Tlaltecatzin was a poet from the city of Cuauhchinanco (present day Puebla, Mexico).

According to Fernando de Alva Ixtlilxochitl's writings in Obras historicas, Tlaltecatzin lived with Techotlala, who ruled Texcoco. During this time, Texcoco was becoming an important political and cultural center. It was said he spoke elegantly thanks to the nurse who raised him, Papaloxochitl.

==Poetry==
Tlaltecatzin is remembered as a poet, even though he only has one surviving poem. The poem was recorded twice in post-conquest documents. Several poets also refer to him.
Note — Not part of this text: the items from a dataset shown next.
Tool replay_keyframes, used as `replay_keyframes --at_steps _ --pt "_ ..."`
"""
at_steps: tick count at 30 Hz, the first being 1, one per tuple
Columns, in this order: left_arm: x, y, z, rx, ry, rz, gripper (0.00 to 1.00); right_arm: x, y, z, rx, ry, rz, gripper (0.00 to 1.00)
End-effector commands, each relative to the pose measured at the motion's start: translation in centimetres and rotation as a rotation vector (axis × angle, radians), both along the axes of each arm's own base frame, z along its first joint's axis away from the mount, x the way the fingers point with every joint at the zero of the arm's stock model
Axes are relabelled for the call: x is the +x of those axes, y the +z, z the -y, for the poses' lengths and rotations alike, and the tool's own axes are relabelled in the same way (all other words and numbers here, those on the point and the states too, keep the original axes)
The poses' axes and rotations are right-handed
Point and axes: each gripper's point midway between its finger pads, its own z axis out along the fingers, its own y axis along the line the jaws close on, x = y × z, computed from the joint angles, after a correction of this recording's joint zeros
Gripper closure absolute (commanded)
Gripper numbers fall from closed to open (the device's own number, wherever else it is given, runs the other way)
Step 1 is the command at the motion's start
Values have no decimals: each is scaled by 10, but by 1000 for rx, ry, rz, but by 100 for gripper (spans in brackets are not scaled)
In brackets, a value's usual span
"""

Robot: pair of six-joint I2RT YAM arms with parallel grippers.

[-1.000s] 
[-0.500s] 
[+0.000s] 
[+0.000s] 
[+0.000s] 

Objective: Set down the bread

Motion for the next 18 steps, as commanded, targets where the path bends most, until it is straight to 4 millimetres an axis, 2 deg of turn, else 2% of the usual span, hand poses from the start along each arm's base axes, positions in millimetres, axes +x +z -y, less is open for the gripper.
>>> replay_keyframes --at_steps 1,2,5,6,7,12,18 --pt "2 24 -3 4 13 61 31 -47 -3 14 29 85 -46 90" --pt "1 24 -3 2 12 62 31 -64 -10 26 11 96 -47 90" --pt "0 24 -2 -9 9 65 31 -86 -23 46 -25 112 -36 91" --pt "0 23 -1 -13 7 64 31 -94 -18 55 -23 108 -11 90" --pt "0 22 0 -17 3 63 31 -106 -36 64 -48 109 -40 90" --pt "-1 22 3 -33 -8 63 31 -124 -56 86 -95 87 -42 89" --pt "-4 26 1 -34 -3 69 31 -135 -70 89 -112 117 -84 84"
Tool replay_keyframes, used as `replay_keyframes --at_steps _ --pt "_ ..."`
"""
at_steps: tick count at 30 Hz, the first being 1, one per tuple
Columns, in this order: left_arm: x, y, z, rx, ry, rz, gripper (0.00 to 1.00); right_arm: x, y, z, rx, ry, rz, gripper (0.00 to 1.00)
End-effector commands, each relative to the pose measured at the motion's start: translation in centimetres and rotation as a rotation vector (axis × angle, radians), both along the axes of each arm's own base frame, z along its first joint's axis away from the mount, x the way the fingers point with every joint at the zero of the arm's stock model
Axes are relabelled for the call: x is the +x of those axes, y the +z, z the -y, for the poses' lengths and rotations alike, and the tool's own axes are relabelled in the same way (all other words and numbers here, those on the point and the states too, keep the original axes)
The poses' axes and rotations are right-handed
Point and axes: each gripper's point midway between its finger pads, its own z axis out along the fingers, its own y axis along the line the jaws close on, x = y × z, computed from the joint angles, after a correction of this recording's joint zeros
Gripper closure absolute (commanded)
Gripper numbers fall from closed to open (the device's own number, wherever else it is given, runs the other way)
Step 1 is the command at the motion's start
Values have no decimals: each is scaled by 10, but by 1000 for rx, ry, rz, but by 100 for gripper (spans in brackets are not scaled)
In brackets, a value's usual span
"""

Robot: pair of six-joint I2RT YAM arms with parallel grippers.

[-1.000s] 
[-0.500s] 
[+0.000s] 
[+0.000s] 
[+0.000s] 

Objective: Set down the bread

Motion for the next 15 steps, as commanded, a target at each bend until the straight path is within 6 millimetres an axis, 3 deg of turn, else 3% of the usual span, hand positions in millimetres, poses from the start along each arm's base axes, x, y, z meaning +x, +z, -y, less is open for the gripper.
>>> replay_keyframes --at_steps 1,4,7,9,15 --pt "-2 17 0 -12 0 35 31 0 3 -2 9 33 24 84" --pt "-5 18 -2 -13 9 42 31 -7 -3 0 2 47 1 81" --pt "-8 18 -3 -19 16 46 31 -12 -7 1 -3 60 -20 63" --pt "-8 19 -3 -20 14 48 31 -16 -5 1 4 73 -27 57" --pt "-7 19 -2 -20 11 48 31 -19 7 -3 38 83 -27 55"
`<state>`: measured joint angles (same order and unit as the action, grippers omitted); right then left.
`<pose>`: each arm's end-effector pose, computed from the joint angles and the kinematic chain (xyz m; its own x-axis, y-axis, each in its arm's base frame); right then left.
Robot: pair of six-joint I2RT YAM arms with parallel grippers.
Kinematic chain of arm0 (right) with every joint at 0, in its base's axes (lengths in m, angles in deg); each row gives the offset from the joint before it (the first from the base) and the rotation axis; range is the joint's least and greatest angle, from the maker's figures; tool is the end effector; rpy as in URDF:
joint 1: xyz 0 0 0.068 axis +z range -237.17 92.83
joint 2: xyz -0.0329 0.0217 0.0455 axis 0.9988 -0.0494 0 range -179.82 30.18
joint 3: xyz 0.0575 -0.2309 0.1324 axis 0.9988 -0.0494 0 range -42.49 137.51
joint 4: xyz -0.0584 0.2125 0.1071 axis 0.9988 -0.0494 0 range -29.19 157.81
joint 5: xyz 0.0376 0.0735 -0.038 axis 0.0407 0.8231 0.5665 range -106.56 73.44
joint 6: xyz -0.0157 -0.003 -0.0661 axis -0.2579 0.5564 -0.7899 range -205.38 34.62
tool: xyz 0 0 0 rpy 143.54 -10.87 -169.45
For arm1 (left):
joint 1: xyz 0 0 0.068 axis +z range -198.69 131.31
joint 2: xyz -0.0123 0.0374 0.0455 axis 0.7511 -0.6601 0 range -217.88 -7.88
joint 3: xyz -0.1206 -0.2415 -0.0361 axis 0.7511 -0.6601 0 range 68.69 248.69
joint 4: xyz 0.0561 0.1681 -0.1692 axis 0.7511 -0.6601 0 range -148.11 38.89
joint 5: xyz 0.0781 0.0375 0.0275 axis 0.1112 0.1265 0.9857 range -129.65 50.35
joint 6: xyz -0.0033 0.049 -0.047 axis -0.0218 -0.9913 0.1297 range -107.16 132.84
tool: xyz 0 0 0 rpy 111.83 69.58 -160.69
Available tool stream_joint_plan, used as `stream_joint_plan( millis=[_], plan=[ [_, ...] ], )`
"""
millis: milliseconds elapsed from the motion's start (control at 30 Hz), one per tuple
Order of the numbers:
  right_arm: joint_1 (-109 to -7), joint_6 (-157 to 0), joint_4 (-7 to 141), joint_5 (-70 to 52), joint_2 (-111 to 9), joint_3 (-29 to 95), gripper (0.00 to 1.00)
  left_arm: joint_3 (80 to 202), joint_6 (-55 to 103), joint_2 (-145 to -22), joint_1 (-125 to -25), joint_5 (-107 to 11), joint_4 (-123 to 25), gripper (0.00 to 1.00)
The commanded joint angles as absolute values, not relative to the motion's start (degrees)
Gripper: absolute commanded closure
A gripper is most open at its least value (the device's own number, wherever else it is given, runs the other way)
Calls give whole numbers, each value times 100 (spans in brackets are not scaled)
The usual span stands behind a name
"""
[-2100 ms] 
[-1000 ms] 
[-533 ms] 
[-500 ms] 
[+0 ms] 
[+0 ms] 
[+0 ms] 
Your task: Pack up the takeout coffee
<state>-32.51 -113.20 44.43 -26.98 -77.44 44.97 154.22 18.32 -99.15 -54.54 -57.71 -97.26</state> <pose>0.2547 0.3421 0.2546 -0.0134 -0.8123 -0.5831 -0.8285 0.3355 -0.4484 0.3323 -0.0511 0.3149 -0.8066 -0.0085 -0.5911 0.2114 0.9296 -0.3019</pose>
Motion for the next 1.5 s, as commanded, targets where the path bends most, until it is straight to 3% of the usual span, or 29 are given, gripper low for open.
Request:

As the poet Chichicuepon from Chalco once wrote, "Tlaltecatzin... lived happily..."

Poems attributed to Tlaltecatzin include:

- Tlaltecatzin Icuic, Cuauhchinanco (Song of Tlaltecatzin, Cuauhchinanco)

Fragment of Tlaltecatzin Icuic:

| Nicpiecon tepetl, canan itololoyan; xochintlahcuilo, aya. Ipalnemoani, incohuayotl. Toncahuililoc ye mochaan, titlatecatzin, tonaya tlatoa yan ca yiu oo, ohuiyya. | Come to watch over the mountain, in some place is its history; with flowers, painted. The Giver of life, the community. You have been let at your house, you, Tlatecatzin, you heave sighs there, you speak. |

In the poem, Tlaltecatzin makes a discernment on how pleasant being finally home was to him.